The UK media has put severe pressure on Prime Minister Theresa May since Thursday when 2 of her Cabinet ministers resigned over the dissent of the deal. GBP had become unnerved following this but has found its footing again as Theresa May survived the onslaught and has remained tight lipped over the finer details of her Brexit deal.
I have no doubt in my mind that GBP’s value will remain hyper-sensitive to Brexit movements in what will be another important week for the Prime Minister and her Government. The PM yesterday confirmed that she will be in contact with Brussels over the coming days, and that sterling’s value will be influenced by the outcome of this.
It is widely expected that Theresa May will seek concessions from Brussels over her Brexit deal as she tries to rally whatever support she can between now and Brexit. The risk of a hard Brexit remains a very large threat to the UK economy and could bring GBPEUR to parity if these rumours look set to become reality.

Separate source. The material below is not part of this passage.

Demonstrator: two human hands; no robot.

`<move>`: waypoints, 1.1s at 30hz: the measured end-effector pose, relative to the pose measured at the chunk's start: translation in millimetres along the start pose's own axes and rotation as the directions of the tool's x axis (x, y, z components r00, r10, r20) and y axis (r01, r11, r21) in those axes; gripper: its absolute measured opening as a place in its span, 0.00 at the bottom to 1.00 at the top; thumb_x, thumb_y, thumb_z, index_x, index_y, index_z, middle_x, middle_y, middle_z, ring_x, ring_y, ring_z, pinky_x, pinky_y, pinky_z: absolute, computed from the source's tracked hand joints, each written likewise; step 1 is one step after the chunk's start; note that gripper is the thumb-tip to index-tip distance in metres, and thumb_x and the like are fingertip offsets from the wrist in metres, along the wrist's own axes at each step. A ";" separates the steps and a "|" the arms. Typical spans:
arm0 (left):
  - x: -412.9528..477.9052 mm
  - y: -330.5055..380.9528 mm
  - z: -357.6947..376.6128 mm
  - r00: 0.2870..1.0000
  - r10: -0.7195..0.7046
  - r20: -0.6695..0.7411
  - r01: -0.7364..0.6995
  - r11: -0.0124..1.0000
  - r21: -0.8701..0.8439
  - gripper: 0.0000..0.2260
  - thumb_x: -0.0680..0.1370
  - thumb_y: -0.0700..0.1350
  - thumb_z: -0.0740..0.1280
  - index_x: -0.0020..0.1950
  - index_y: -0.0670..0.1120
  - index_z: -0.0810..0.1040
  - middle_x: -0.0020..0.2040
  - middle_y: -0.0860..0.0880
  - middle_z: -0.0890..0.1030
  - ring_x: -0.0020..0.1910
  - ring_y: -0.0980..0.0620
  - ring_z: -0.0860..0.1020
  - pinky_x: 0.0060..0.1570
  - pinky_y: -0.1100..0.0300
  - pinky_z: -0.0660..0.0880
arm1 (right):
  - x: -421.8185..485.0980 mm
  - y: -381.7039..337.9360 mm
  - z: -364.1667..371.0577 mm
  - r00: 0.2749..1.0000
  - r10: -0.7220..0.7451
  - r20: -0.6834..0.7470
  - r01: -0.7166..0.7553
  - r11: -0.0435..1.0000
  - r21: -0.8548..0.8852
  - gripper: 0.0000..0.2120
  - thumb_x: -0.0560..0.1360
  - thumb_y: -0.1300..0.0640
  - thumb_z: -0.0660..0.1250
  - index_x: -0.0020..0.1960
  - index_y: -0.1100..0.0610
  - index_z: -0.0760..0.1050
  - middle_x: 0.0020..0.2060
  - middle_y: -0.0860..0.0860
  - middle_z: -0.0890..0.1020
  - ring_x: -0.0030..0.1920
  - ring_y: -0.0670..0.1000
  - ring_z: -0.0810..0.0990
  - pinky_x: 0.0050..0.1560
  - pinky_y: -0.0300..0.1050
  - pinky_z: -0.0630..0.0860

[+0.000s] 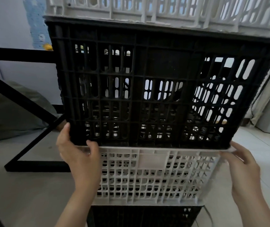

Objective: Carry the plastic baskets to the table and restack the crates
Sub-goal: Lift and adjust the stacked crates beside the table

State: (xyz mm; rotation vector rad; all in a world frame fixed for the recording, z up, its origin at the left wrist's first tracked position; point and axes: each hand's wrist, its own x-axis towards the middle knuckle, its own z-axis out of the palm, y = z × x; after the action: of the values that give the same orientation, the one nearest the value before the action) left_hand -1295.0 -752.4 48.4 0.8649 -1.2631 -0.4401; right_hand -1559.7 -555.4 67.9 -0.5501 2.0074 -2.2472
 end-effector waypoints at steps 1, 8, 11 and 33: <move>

Theresa May started the week off on a positive foot as she delivered a defiant speech at a CBI conference in London. Her speech did actually help to sure up sterling, however the sentiment surrounding sterling is definitely volatile and I'd expect it to become more so as the week goes on.
Today, Mark Carney will speak at a treasury select committee and is likely to talk about two key topics, Brexit, and wage growth combined with inflation. With UK wage growth picking up in recent months, I personally think any talk of the UK economy being able to support a rate hike in 2019 could provide sterling with some respite throughout a difficult time.
Important UK data comes in the form of UK manufacturing data but is likely to be overshadowed by Brexit developments this week.